Deen Albert, director of operations for Grand Island Express, offers a similar perspective as Guthrie. He says the Grand Island, Nebraska-based refrigerated carrier, which fields some 134 tractors and 300 trailers to serve the eastern two-thirds of the country, “doesn’t so much recruit minorities as make sure we are not leaving them out and [are] making everyone feel welcome.”
He says that effort starts with having a bilingual staffer who can help recruiters if there’s a language barrier. It continues with the fleet’s open-door culture. “We invite our drivers to speak with senior management right up to the president, who knows them by name. This personal approach helps us treat them as individuals and make adjustments” based on knowing them on a personal basis.
Grand Island also keeps in mind that drivers may have specific needs to consider. “We have a diversified freight mix, with our bread and butter being beef loads out of Nebraska. We’ll work to accommodate drivers who can’t haul certain food products due to religious restrictions.” Thanks to its freight mix, the carrier also runs some regional routes, including ones entirely intrastate, which helps accommodate drivers whose religion may require them to be home off the road before sundown on Fridays.
“You want to recruit where people are,” Albert says. “Grand Island itself is very diverse due to the meat-packing industry here, which hires many minority workers. We’re currently doubling our recruiting staff and along with that, we’re working with a local multicultural coalition to help develop culturally sensitive training so our staff can improve the onboarding process for new employees. We also provide mentors, who are paid extra, for new drivers, and some of these are bilingual.”
Halvor Lines, a Superior, Wisconsin-based truckload carrier that runs 530 tractors and 1,350 trailers out of four Midwestern terminals, has long prided itself on low turnover and CSA scores.

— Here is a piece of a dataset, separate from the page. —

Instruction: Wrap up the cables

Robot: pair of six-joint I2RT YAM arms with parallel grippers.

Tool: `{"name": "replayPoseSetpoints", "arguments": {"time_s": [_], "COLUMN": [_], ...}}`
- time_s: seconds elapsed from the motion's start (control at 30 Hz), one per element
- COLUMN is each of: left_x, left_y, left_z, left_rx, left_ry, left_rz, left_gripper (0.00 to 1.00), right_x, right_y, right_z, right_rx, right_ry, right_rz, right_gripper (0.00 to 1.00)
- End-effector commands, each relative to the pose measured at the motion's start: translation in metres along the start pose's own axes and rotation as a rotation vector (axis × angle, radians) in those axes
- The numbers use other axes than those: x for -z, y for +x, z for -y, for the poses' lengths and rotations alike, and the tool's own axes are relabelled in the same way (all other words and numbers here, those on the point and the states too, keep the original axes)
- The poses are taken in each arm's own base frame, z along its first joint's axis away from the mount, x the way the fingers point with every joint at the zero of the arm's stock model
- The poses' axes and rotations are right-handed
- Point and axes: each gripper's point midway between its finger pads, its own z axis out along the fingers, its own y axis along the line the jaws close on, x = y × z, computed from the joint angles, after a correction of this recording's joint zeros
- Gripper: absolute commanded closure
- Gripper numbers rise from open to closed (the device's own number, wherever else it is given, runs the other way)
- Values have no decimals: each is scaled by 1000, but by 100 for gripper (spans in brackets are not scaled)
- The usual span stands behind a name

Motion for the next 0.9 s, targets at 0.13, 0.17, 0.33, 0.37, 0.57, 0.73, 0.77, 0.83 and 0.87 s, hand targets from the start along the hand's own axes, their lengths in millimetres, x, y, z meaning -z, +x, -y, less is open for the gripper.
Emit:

Debbie Landry, director of driver services, says the family-owned fleet operated out of Superior for many years drawing on a traditional white male workforce. “We have really diversified as we have added new terminals, as there is more diverse populations in those locations. For example, in addition to Hispanic-American communities, in the Minneapolis-St. Paul area there is the Somali community.”
In response to a more diverse labor pool, Landry says the carrier has worked cultural sensitivity into its recruiting and driver-training programs. Adam Lang, Halvor’s chief risk officer, notes that “using CarriersEdge’s very customizable online training modules has allowed us to cover being more receptive to diversity in the workplace, for all our employees.”
“Once we started pulling in more diverse applicants, we found that being more diverse across the board seems to build stronger relationships,” Landry says. “And that helps us draw in more recruits from different groups.”
She says the fleet has only had to make small adjustments along the way, noting that Somali-American drivers appreciate that Halvor is considerate of their religious requirements as Muslims not to consume pork and to pray at certain times. “They appreciate that we are trying to understand their culture.”
“The industry is not what it was 20 years ago,” observes Lang. “A generation of drivers have retired, but we have to keep trucks going, so we are open to reaching out to members of all communities.”